Reflecting on the tragedy, Lewis raises the question that proves key to his contemporary journalistic enterprise: How does the relationship between citizens and the entities tasked with protecting their lives break down? The query could equally apply to so many other things, from the news media to scientific inquiry to the pleas of loved ones about the state of American democracy. In the pursuit of an answer, Lewis argues that America’s current crisis of kleptocracy is deeply intertwined with another crisis that began long before we arrived at this point in history: that of American society’s increasingly frayed relationship to data, the scientific process, and truth. Or, to put it another way, the country’s diminishing ability to assess and communicate risk to itself and for itself. Tornadoes bookend The Coming Storm. The closing moments of the audiobook bring us back to tornado country, where we’re left with a melancholic image of human desolation. Things you can’t get back; people you’ll never see again. The scene imparts a haunting truth, which is the sum of all crises and catastrophes: At the end of the day, we will all be judged by nature.
Despite its overall somberness, The Coming Storm is pure Michael Lewis, so you can expect many of the hallmarks that make reading Lewis (or, in this case, listening to him) a pleasure. A ragtag cast of remarkable people fighting against a system, including the first American woman to walk in space and a playful mathematician who becomes the United States’ first and only chief data scientist? Check. Utterly entertaining prose and cinematic scene-building to set the feel of a place? Check. A vague sense that he may be oversimplifying complex histories and big ideas to streamline a deeply sticky narrative experience? Oh hell yeah.
The Coming Storm is the first work coming out of a unique deal that Michael Lewis has signed with Audible, which sees the author producing four pieces exclusive to the Audible platform. “You’re not going to be able to read it, you’re only going to be able to listen to it,” Lewis told the New York Times in June. As it turns out, that might not be entirely true: Lewis has a new anthology scheduled to publish in the fall, called The Fifth Risk, which will compile his various dispatches on the American government’s bureaucracy in print form — including The Coming Storm.
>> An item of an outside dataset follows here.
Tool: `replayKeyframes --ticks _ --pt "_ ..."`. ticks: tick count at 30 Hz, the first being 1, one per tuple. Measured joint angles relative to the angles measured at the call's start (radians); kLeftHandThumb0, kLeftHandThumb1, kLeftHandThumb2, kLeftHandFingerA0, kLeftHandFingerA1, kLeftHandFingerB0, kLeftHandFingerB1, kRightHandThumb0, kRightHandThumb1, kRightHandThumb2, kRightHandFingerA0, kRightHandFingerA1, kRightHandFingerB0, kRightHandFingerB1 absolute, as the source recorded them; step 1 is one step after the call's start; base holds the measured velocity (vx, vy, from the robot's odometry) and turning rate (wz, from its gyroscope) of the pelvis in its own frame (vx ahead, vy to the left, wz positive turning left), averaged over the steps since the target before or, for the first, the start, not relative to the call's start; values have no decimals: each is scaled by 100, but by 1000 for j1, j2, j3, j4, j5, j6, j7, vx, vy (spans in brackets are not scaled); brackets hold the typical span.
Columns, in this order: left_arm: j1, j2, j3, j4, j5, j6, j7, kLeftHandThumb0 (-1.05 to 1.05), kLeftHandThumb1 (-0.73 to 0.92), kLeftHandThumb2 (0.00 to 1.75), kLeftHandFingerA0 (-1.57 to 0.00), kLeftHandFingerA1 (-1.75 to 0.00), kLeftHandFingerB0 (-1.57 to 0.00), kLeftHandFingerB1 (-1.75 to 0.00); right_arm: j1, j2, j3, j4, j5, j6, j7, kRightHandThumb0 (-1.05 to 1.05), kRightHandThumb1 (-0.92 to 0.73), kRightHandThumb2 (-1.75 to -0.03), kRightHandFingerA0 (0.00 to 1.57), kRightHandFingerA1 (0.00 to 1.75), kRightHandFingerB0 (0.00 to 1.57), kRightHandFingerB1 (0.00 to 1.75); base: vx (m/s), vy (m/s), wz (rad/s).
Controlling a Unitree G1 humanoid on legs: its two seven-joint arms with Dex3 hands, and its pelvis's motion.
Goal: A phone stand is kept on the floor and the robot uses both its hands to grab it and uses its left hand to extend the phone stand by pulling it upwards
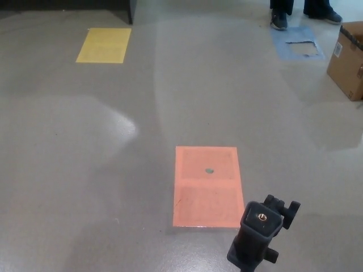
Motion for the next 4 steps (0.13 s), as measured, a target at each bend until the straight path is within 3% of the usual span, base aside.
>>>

That being said, The Coming Storm makes for an engaging, if not utterly straightforward, listen. The audiobook is split across two chapters and runs for about two-and-half hours, which means it’s good for about a week’s worth of commuting, or maybe a plane flight. Lewis provides the narration himself, and his slight Louisiana accent makes for a great reading voice that backs up his obvious capacity for raconteuring. But really, there’s nothing about the production that makes its nature as an audiobook-exclusive necessary. There’s no interview tape, no archival recordings, no mid-read deployment of music to shift or accentuate mood. It’s a short audiobook without the book, which sounds like an arrangement that has potential for … something, I suppose. As it stands, it feels like an unnecessary act of forced scarcity, or a creative limitation that wasn’t properly realized.